2Dプロジェクトなのでオブジェクトの動作は上下左右の4方向とします。考えた結果、右ホイールには上下移動を、左ホイールには左右移動をそれぞれ回転方向によって場合分けすることで実装することとしました。ホイールの左右については完全に気まぐれ決定で、移動方向については回転方向から自然な流れになるような感じで行きます。
今回のホイールによるオブジェクト動作スクリプトを作成する上で必要となる情報は以下の通りです。
- ホイールのMIDI信号が送信されるチャンネル
- ホイールの回転方向(時計回り/反時計回り)の切り替わる値
- ホイールに触れているかどうかの判定値
プラグインの配布元にあったテスト用スクリプトやMIDIメッセージ一覧とにらめっこして、今回の場合では次のようなパラメータとしてスクリプトの記述を行います。
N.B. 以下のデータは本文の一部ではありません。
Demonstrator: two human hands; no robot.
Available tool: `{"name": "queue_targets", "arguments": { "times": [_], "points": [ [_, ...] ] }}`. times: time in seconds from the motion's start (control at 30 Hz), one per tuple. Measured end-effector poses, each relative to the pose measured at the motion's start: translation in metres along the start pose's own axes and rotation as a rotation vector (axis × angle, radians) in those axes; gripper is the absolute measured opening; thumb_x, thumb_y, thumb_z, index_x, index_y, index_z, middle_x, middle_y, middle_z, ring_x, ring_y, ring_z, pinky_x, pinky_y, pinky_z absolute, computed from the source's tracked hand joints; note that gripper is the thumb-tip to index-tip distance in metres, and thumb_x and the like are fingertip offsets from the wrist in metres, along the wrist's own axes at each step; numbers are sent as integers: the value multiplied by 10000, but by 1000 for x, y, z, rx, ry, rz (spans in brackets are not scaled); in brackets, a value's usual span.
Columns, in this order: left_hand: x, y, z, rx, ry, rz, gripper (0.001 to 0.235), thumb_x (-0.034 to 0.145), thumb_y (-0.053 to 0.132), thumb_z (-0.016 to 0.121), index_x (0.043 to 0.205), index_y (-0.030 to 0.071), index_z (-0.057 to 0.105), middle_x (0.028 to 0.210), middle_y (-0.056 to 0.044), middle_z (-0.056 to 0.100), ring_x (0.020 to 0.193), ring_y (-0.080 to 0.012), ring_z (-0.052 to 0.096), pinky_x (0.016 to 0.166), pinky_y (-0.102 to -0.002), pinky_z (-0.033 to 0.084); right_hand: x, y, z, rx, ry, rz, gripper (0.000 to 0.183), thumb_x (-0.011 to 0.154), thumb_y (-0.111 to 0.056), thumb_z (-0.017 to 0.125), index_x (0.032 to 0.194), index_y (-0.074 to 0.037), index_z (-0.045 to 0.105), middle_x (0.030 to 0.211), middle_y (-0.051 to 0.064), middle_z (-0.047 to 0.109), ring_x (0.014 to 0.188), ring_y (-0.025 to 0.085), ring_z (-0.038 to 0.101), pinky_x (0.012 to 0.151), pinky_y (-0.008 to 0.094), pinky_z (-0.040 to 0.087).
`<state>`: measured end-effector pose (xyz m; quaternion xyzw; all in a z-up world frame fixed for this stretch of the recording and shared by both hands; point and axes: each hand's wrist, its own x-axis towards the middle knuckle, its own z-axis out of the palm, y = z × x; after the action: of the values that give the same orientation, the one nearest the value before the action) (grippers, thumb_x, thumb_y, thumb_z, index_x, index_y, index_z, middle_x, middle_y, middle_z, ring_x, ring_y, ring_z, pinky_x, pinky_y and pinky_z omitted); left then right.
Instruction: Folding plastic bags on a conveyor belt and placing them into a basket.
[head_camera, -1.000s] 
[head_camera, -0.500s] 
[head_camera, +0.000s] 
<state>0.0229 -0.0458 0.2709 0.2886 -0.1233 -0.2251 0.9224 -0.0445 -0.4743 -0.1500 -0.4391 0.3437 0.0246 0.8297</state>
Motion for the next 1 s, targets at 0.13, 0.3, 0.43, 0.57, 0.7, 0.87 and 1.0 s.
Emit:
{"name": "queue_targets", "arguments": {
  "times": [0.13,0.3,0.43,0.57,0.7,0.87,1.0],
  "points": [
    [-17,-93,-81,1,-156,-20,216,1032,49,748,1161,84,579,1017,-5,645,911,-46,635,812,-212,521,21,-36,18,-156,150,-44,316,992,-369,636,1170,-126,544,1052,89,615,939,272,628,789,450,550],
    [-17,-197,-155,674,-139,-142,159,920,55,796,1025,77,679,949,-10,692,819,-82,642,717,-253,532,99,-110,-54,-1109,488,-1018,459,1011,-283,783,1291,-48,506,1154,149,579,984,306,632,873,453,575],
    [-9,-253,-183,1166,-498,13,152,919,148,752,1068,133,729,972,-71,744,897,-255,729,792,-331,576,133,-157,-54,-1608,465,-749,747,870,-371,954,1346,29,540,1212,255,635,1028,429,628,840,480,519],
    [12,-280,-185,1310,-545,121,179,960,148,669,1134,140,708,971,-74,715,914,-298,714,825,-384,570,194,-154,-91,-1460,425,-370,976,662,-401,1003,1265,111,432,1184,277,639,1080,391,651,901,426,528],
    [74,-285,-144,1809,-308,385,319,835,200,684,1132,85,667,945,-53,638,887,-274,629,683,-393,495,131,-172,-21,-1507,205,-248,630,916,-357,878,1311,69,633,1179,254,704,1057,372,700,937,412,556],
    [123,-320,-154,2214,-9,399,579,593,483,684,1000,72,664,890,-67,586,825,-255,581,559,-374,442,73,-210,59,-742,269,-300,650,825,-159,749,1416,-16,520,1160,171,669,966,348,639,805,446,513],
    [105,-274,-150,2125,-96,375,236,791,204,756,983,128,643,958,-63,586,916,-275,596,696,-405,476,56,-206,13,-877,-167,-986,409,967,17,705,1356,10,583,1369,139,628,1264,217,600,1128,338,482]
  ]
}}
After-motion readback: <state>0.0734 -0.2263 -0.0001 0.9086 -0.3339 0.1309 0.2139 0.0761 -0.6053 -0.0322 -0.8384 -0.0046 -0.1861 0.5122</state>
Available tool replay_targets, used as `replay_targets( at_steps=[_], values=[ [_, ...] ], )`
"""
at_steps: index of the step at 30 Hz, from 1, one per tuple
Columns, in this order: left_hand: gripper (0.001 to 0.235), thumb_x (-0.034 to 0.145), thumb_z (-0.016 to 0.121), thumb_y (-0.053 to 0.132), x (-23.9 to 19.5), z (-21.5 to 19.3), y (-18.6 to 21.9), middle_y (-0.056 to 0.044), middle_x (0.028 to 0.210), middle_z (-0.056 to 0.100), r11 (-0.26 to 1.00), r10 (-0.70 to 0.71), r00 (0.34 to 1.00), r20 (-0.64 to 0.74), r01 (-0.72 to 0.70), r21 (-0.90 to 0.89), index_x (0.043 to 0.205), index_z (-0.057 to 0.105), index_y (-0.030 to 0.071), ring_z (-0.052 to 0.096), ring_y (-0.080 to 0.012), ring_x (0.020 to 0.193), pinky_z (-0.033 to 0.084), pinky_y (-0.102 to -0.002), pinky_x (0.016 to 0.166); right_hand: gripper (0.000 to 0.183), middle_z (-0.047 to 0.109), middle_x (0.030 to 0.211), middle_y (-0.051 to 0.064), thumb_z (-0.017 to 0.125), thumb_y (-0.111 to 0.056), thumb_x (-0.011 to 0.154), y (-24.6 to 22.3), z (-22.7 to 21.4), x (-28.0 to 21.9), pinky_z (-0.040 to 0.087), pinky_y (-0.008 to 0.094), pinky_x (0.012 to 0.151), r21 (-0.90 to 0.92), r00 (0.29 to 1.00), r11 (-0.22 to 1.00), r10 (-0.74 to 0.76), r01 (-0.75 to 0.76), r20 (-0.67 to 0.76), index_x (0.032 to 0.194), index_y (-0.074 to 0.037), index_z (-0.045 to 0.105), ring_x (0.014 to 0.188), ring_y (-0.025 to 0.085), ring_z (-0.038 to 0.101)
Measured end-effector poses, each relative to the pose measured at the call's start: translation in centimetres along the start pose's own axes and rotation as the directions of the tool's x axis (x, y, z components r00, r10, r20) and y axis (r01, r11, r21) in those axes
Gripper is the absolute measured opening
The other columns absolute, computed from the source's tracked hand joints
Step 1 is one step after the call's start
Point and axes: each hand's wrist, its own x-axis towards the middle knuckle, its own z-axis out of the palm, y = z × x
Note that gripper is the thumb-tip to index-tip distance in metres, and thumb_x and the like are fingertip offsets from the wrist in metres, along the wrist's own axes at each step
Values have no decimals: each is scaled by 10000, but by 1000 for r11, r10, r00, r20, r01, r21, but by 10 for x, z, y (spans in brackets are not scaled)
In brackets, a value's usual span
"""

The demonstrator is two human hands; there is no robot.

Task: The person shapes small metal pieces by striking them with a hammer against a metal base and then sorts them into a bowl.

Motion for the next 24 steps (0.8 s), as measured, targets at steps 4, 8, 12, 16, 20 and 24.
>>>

- 左ホイールのMIDIチャンネル: CH1、右ホイールのMIDIチャンネル: CH2
- 回転方向: 0.5基準と判断(時計回り0.5~ , 反回転~0.5だったため)
- 接触判定: 0(非接触) or 1(接触)
という訳で出来上がったスクリプトがこちらです!(3分クッキング)
※あんまり記述慣れしてないので粗雑なコードです、お許しください。
完成したスクリプトを正方形オブジェに割り当てて動かすと次のようになります。
手元と合わせて画面を見せたかった結果、手元は別撮りになってしまった図 pic.twitter.com/rYyfzUIGT9
— さわでぃー (@sawaD0038) 2022年12月8日
ホイールの挙動に合わせ、上下左右に動いているので成功です。
まとめ
- ひとまずホイールに操作を割り当ててみましたが、他の箇所が何もないのとパラメータ類がガバガバなので時間を見つけてなんとかしたいと思ったりしています。これで操作して遊べるゲームとか作れると面白そうかも。実用性があるかまではちょっと…。
- 慣れない事をそれでもやろうとする時は時間に余裕を持って作業しましょう。ぎりぎりにやると時間による焦りが発生する可能性が高いです(自戒①)。
- 機材は本来の用途でもしっかりと利用すべきです。私は最近まであまり使ってませんでした(自戒②)。